Ya en la antigüedad lo sabia Heráclito, mientras más fuerte sea el carácter de una persona, más poderosos serán sus pensamientos y más rápidamente tenderán a convertirse en realidad, formando así las circunstancias de su vida.
La herramienta del deseo es la palanca que mejor apoyará nuestros pensamientos. Mientras más apasionado sea nuestro deseo, con más rapidez aparecerán en nuestra vida las cosas que deseamos. La forma de hacernos ricos es desearlo fervientemente. En cada aspecto de la vida, la sinceridad y el fervor son los ingredientes necesarios para obtener el éxito.

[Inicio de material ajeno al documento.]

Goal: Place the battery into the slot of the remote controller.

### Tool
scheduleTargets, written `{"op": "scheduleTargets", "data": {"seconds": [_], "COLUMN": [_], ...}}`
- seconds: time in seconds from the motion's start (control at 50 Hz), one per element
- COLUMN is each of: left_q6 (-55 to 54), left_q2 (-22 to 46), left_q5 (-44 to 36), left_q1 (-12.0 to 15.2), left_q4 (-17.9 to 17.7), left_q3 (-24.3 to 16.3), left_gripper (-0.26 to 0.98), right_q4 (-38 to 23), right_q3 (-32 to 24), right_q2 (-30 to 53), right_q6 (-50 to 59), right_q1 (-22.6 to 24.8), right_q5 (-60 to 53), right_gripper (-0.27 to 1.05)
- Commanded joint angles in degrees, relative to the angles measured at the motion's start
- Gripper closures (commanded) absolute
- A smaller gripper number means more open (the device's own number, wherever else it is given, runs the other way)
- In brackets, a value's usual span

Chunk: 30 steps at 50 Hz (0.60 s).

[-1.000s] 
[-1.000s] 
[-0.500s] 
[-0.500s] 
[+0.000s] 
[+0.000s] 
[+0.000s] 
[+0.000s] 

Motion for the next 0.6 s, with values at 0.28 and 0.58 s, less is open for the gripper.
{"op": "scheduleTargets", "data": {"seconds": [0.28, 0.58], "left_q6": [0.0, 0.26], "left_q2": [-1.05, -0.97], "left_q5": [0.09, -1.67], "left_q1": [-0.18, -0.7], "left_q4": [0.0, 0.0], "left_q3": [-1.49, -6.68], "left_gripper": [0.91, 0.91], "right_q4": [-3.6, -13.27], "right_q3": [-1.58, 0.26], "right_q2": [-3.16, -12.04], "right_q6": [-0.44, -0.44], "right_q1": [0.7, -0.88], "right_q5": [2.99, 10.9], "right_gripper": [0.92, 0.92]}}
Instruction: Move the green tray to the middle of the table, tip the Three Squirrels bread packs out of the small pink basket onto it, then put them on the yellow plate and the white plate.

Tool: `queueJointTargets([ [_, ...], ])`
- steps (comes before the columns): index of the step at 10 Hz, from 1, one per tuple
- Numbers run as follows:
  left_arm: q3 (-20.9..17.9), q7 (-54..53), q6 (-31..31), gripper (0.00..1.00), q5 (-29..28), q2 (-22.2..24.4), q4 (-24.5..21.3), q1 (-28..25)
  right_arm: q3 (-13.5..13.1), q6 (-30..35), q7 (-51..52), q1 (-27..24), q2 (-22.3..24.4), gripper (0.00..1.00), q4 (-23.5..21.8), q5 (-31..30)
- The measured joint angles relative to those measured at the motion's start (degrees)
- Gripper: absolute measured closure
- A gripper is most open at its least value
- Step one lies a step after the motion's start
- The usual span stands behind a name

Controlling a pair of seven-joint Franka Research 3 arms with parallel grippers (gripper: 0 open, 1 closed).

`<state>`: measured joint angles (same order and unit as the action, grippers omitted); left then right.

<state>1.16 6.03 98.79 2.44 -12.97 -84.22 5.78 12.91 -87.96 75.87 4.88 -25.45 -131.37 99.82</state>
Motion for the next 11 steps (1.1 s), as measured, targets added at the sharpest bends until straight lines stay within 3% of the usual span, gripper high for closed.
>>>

Este intenso deseo y pasión por obtener ese algo que hace nuestro carácter se suele denominar comúnmente como Fe, pero ¿cómo hacemos para conseguirla? La única manera de lograr fe es mediante el correcto uso de las palabras. La repetición constante de palabras tiene un impacto extraordinario en nuestra vida interior y exterior puesto que nos preparan todo el escenario para un determinado accionar. Todas las personas utilizan el poder de las palabras, una gran parte no es consciente de esto y desconoce su poder y pueden utilizarlas en perjuicio propio usando su parte negativa, la otra parte sabe bien que las palabras son poderosamente efectivas y las utilizan en su beneficio constantemente.